SlangPy understands that these tensors are effectively 2D arrays of Pixel. It infers a 2D dispatch (16×16 threads in this case), where each thread reads one Pixel from each tensor, adds them together, and writes the result into a third tensor. By default, SlangPy automatically allocates and returns a new Tensor.

Alternatively, we can pre-allocate the result tensor and pass it explicitly:

# Pre-allocate the result tensor
result = spy.Tensor.empty(device, dtype=module.Pixel, shape=(16, 16))
module.add(image_1, image_2, _result=result)

This approach is useful when inputs and outputs are pre-allocated upfront for efficiency.

Reading the Results

Finally, let’s print the result and, if available, use tev to visualize it:

# Read and print pixel data using a cursor
result_cursor = result.cursor()
for x in range(16):
    for y in range(16):
        pixel = result_cursor[x + y * 16].read()
        print(f"Pixel ({x},{y}): {pixel}")

# Display the result with tev (https://github.com/Tom94/tev)
tex = device.create_texture(
    data=result.to_numpy(),
    width=16,
    height=16,
    format=spy.Format.rgb32_float
)
spy.tev.show(tex)

Tensors in Slang

In the above examples, we relied on SlangPy’s vectorized function calls to handle Tensor parameters automatically. When calling add, the generated kernel would have loaded and stored Pixel values from the input tensors based on the thread indices. However, there are scenarios where we may want to manipulate tensors directly within Slang code. SlangPy provides a range of Slang types to manage tensors, the most common of which are:

  • Tensor<T, N>: A read-only N-dimensional tensor of type T.

  • RWTensor<T, N>: A read-write N-dimensional tensor of type T.

  • DiffTensor<T, N>: A read-only differentiable N-dimensional tensor of type T.
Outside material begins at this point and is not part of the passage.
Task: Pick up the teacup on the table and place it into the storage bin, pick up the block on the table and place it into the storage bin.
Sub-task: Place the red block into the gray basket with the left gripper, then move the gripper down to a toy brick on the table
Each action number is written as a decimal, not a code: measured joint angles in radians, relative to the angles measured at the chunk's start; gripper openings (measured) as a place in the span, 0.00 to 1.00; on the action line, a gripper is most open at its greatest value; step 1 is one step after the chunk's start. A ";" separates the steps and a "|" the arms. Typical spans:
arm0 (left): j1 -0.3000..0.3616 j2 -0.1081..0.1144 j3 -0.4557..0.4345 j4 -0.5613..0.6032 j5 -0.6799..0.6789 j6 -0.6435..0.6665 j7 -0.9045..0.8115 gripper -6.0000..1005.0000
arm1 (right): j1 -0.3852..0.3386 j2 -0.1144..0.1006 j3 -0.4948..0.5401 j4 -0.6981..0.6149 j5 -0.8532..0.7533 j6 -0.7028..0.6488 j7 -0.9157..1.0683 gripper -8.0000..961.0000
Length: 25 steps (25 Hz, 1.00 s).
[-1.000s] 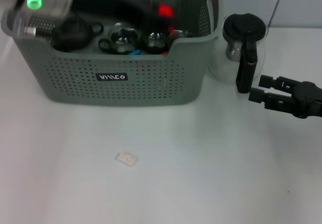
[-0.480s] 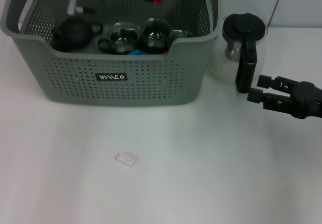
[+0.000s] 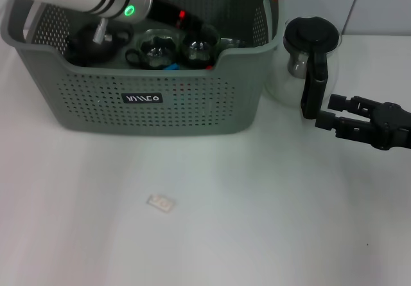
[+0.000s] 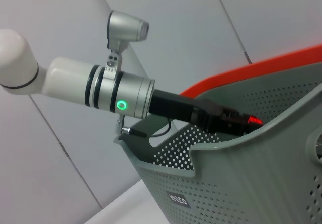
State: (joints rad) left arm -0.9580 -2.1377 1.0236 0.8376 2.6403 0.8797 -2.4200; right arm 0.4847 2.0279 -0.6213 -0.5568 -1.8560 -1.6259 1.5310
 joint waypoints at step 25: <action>0.335 -0.012 -0.026 0.581 -0.485 0.462 -0.011 0.74 | 0.001 -0.002 0.000 0.000 0.001 -0.008 0.000 0.92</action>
State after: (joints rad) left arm -0.6228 -2.1497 0.9978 1.4186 2.1556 1.3421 -2.4308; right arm 0.4860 2.0260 -0.6213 -0.5570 -1.8546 -1.6337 1.5308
  • WDiffTensor<T, N>: A write-only differentiable N-dimensional tensor of type T.

Each of these types also comes with a corresponding Slang interface (eg IRWTensor<T,N>) that should be used when defining functions that accept tensor parameters wherever possible. For example, the add function could be rewritten as follows:

// example.slang
import "slangpy";

struct Pixel
{
    float r;
    float g;
    float b;
};

// Add two pixels together
void add(
    int2 index,
    ITensor<Pixel, 2> a,
    ITensor<Pixel, 2> b,
    IRWTensor<Pixel, 2> result)
{
    // Load pixels from input tensors
    Pixel pixel_a = a[index];
    Pixel pixel_b = b[index];

    // Add the pixels
    Pixel pixel_result;
    pixel_result.r = pixel_a.r + pixel_b.r;
    pixel_result.g = pixel_a.g + pixel_b.g;
    pixel_result.b = pixel_a.b + pixel_b.b;

    // Store the result
    result[index] = pixel_result;
}

And then called using a grid generator (see Grid Generator):

# Call the module's add function using a grid generator
result = spy.Tensor.empty(device, dtype=module.Pixel, shape=(16, 16))
module.add(
    spy.grid(shape=(16, 16)),
    image_1,
    image_2,
    result
)

For more details on the Python Tensor API, see Tensors In Slang.

Summary

That’s it! This tutorial demonstrated how to use Tensor to manipulate structured data in SlangPy. While we focused on basic tensor operations, there’s much more to explore, such as:

  • Using InstanceLists to call type methods.

  • Leveraging Tensor for differentiable data manipulation.